This is the way of ministry, and of discipleship. It is about being found again and again by a God who surprises us. It is also about embracing, being embraced and wrestling with the same God, in love and joy, but also in frustration and tears. It’s about being confronted with our own brokenness and that of others, again and again, and yet being called back to love, a love that can only exist, for others and ourselves, because of our rootedness in the Vine of which we are the branches.
At my ordination, Rev. Joel Moody compared ministry to the “splash zone” and Rev. Susan Arner charged me to listen, listen, listen, to the Spirit, to myself, and to others. These admonitions, coming from my pastors who have become my friends and mentors, have become the two primary images to which I keep returning. Pastor Joel’s image of the splash zone illustrates the ways in which ministry, and discipleship, is one of total commitment, of getting soaking wet, and getting our hands dirty. It can indeed be difficult, painful and lonely but it is also exhilarating, exciting and as I used to say as a teenager “awesome beyond reason!”
Pastor Susan’s charge, to listen, three times, to the Spirit, to myself and to others has stayed with me just as much. So much of ministry involves talking: preaching, teaching, providing counsel, encouragement or challenge. Our world is full of noise and chaos: natural disasters, violence and hate, political and ideological polarization…..as well as endless, sometimes mindless distractions and entertainment, numerous ways to numb ourselves and escape from the noise into more noise. The needs in our community, in the church as well as in our surrounding community, can be overwhelming. In the middle of it all, Pastor Susan’s charge continually calls me back to my center, Jesus Christ as my Lord and my Beloved, my call to ministry, rooted in my baptism and affirmed both externally and internally and my own intrinsic value and dignity, rooted in God’s love for me and Christ’s claim of me. Hearing that voice helps me to listen to myself and others as well, to hear what is deepest and most authentic in myself and in them.
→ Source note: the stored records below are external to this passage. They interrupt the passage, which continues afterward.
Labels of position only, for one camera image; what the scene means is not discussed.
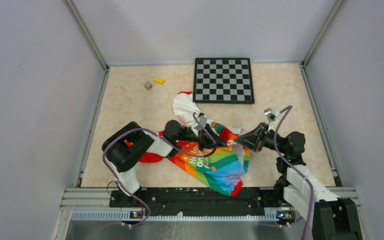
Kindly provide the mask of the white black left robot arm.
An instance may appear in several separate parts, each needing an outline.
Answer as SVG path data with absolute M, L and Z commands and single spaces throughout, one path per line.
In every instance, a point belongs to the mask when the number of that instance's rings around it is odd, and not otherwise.
M 186 148 L 179 144 L 184 141 L 196 143 L 199 151 L 208 149 L 209 153 L 202 154 L 207 157 L 214 154 L 218 147 L 227 146 L 227 142 L 211 132 L 208 125 L 197 127 L 198 129 L 194 129 L 170 120 L 165 124 L 162 133 L 156 133 L 131 121 L 102 144 L 104 163 L 114 174 L 115 181 L 122 190 L 121 200 L 127 206 L 134 207 L 140 202 L 140 184 L 134 167 L 146 153 L 163 158 L 172 158 L 177 153 L 188 155 Z

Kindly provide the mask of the white colourful cartoon jacket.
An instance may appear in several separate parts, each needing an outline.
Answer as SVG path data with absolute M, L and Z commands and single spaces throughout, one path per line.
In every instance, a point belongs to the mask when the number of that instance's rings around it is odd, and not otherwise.
M 192 92 L 179 92 L 173 100 L 172 108 L 174 114 L 182 120 L 181 125 L 198 129 L 196 120 L 202 112 L 193 102 Z M 179 145 L 189 154 L 179 152 L 166 159 L 213 190 L 226 196 L 236 196 L 243 185 L 240 176 L 247 173 L 250 160 L 249 149 L 234 142 L 242 130 L 210 119 L 207 119 L 207 124 L 211 131 L 227 143 L 227 147 L 217 147 L 214 154 L 202 156 L 210 150 L 200 151 L 197 143 L 180 141 Z M 164 158 L 146 153 L 139 161 L 156 163 Z

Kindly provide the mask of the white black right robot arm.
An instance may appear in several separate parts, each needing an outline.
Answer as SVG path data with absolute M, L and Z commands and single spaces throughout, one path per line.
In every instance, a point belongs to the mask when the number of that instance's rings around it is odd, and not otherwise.
M 303 160 L 305 135 L 293 131 L 281 137 L 266 123 L 235 139 L 256 153 L 263 148 L 277 151 L 276 181 L 273 200 L 279 206 L 292 205 L 305 219 L 304 233 L 314 240 L 361 240 L 363 238 L 355 202 L 325 187 Z

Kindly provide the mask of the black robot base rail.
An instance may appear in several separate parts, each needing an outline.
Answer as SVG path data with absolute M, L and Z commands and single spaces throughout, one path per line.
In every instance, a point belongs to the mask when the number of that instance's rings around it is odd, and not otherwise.
M 113 190 L 109 206 L 139 211 L 149 208 L 153 217 L 179 213 L 185 217 L 250 216 L 267 218 L 268 221 L 295 217 L 293 207 L 279 200 L 271 187 L 242 187 L 235 196 L 223 195 L 207 187 L 143 187 L 134 196 Z

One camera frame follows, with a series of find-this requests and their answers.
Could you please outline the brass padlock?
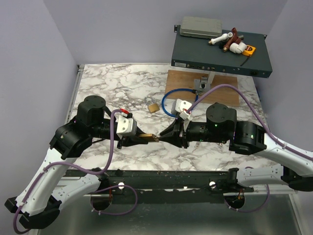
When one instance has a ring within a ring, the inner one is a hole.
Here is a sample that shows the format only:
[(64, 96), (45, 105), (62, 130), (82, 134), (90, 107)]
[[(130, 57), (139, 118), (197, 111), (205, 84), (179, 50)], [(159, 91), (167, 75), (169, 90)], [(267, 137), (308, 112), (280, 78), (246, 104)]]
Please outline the brass padlock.
[(144, 98), (144, 101), (148, 107), (148, 110), (149, 112), (152, 114), (152, 113), (155, 113), (157, 111), (160, 110), (159, 106), (157, 103), (155, 103), (154, 99), (150, 96), (147, 96)]
[(147, 142), (159, 142), (158, 137), (154, 134), (140, 134), (138, 137)]

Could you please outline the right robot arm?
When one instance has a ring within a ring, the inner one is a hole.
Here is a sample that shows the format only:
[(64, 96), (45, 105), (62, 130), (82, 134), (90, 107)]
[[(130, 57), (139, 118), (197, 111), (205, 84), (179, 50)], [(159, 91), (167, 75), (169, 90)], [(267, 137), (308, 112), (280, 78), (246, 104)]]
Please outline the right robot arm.
[(160, 141), (188, 148), (192, 141), (229, 143), (229, 150), (240, 155), (267, 158), (276, 164), (263, 168), (231, 169), (225, 187), (235, 192), (261, 184), (282, 184), (297, 191), (313, 189), (313, 154), (295, 147), (250, 121), (238, 121), (235, 109), (215, 103), (206, 110), (206, 122), (190, 121), (181, 115), (160, 133)]

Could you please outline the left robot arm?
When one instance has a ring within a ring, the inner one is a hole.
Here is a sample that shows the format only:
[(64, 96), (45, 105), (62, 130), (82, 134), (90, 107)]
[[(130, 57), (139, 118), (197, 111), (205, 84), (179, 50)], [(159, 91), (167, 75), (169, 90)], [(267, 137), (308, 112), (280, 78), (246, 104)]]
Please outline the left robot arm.
[[(94, 191), (104, 193), (109, 182), (103, 177), (112, 162), (114, 142), (118, 142), (118, 148), (148, 144), (144, 134), (131, 113), (121, 109), (110, 111), (100, 96), (86, 97), (78, 105), (76, 116), (56, 130), (44, 161), (28, 186), (5, 202), (5, 207), (14, 214), (15, 233), (22, 235), (46, 228), (79, 197)], [(87, 170), (75, 165), (94, 138), (110, 141), (105, 167)], [(24, 232), (18, 229), (18, 223), (25, 228)]]

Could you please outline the white pipe elbow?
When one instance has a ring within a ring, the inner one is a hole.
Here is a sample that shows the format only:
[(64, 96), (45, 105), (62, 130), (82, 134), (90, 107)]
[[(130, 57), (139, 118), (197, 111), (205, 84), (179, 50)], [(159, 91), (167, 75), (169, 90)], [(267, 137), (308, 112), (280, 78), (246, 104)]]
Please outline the white pipe elbow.
[(244, 42), (232, 43), (229, 47), (229, 50), (236, 54), (242, 54), (247, 48), (247, 45)]

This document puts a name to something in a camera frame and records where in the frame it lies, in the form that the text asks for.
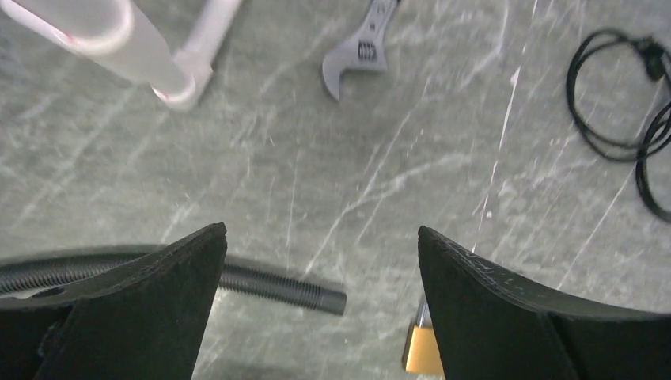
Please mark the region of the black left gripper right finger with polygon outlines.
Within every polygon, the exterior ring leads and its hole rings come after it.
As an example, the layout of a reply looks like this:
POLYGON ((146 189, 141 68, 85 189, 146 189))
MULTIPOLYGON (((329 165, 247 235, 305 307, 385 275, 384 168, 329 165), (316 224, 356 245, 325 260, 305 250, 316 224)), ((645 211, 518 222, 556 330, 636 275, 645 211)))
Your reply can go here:
POLYGON ((418 259, 448 379, 667 379, 670 316, 545 286, 421 226, 418 259))

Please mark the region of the small brass padlock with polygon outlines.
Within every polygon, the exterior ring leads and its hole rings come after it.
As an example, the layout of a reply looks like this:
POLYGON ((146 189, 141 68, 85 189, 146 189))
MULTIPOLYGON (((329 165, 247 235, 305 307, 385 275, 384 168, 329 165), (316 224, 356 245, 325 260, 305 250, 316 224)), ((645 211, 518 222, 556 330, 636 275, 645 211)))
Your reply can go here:
POLYGON ((425 297, 422 297, 415 318, 409 325, 401 363, 403 369, 408 373, 445 378, 425 297))

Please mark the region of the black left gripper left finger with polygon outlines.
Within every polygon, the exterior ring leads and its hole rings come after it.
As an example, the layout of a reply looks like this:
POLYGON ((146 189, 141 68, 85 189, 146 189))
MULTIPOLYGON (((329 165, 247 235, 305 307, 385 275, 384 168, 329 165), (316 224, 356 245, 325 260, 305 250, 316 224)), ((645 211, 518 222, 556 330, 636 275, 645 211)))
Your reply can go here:
POLYGON ((4 379, 189 379, 226 257, 214 223, 102 274, 1 300, 4 379))

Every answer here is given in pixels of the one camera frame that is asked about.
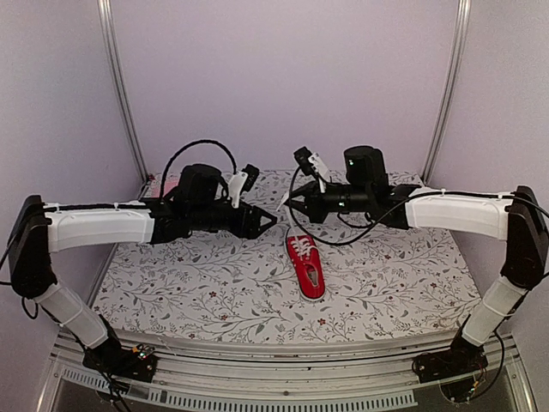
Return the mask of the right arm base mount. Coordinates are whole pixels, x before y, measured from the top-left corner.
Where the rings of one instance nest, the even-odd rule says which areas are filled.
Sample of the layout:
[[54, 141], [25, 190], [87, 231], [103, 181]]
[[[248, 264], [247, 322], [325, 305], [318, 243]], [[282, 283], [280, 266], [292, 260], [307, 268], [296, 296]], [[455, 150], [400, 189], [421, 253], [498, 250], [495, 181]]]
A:
[[413, 358], [412, 371], [420, 383], [449, 379], [439, 386], [452, 403], [469, 402], [486, 375], [488, 361], [483, 347], [452, 344], [450, 348]]

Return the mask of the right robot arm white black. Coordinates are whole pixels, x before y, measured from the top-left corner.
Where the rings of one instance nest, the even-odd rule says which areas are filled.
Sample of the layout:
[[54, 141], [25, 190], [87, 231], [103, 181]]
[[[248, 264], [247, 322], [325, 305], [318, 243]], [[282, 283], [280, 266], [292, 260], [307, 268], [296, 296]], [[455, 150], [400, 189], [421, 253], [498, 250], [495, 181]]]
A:
[[[473, 191], [507, 190], [514, 184], [533, 188], [548, 208], [548, 141], [479, 142], [465, 144], [462, 154], [445, 149], [433, 181]], [[504, 262], [503, 243], [477, 234], [455, 232], [460, 248], [480, 292], [493, 282]], [[504, 327], [523, 352], [548, 350], [548, 281], [543, 281]]]

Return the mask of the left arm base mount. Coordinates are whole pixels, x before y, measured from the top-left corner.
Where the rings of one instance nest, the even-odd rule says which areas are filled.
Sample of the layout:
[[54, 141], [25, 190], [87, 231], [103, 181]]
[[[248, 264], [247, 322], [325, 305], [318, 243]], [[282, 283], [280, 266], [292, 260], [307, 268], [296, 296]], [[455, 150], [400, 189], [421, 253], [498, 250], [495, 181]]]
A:
[[123, 348], [118, 342], [104, 342], [85, 350], [82, 365], [105, 375], [151, 383], [158, 360], [154, 347], [141, 343]]

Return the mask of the red canvas sneaker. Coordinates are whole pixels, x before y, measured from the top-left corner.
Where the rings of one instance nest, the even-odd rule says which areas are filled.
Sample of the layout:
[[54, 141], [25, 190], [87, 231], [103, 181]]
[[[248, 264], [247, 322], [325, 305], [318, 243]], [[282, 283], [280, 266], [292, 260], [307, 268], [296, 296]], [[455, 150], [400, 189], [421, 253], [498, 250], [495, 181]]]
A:
[[290, 208], [286, 206], [288, 200], [289, 191], [286, 191], [277, 207], [278, 210], [285, 207], [289, 224], [284, 245], [297, 276], [301, 296], [310, 302], [317, 302], [325, 295], [325, 281], [320, 254], [314, 239], [310, 235], [297, 233]]
This is the journey that both you and I are invited on! Through it all is the faith that none of us are done yet. In the in-between time, between Christ’s redemption and call of us and the final fulfillment of all things, we live with the tension of the ultimate truth about ourselves and our world, redeemed and made new in Jesus and the “not-yetness” of the final fulfillment. The splash zone is to be fully immersed in that tension. The call to listen is to stay attentive to God’s voice through that immersion. All of it is rooted in Christ, in knowing that the One who began a good work in us will bring it to completion! Thanks be to God!